• **What you have to do**:
Please report, as a bare number, how many lines below include the string "surface".

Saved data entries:
┄┄┄┄┄┄┄┄┄┄┄┄┄┄┄┄┄┄┄┄
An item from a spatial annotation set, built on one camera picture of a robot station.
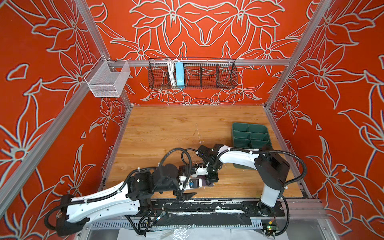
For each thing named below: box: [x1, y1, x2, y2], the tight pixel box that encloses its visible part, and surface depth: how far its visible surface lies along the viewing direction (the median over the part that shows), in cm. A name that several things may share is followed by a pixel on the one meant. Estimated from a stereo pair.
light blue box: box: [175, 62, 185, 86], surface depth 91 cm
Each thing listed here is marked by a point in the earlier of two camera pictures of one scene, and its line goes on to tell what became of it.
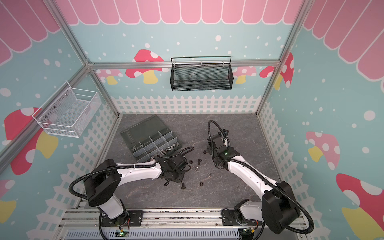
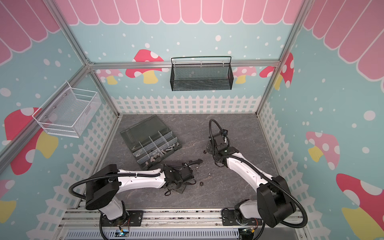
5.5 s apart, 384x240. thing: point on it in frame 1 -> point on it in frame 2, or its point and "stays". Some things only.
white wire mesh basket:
┄┄┄┄┄┄┄┄┄┄┄┄┄┄┄┄┄┄┄┄
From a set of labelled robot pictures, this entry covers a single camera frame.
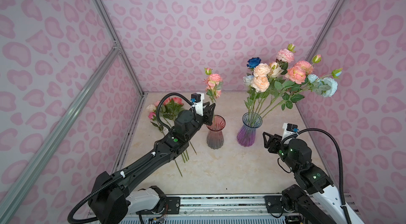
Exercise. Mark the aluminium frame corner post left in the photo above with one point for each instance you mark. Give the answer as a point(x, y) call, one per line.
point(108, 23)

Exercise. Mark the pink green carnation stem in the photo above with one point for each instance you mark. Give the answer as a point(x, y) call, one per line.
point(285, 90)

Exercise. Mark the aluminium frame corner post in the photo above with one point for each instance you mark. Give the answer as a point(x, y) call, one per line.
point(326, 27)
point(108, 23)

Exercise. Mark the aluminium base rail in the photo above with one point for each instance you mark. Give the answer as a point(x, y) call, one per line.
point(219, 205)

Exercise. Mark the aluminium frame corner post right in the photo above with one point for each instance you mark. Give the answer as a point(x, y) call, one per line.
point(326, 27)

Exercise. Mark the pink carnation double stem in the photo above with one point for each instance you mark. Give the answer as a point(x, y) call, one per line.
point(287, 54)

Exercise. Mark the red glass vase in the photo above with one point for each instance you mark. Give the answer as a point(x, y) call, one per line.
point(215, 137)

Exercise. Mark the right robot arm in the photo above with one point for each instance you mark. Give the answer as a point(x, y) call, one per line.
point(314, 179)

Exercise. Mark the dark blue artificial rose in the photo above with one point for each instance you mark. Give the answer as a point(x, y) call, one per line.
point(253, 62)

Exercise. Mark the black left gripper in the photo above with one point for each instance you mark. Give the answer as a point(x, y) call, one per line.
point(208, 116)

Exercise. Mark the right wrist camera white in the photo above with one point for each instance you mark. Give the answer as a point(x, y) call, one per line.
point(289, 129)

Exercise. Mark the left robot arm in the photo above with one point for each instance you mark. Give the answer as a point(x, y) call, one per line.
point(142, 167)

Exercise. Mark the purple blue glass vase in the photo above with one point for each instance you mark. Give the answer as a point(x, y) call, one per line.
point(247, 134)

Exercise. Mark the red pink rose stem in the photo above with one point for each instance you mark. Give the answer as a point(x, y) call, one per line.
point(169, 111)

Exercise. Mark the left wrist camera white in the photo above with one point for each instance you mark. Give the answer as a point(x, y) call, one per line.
┄┄┄┄┄┄┄┄┄┄┄┄┄┄┄┄┄┄┄┄
• **Task output**:
2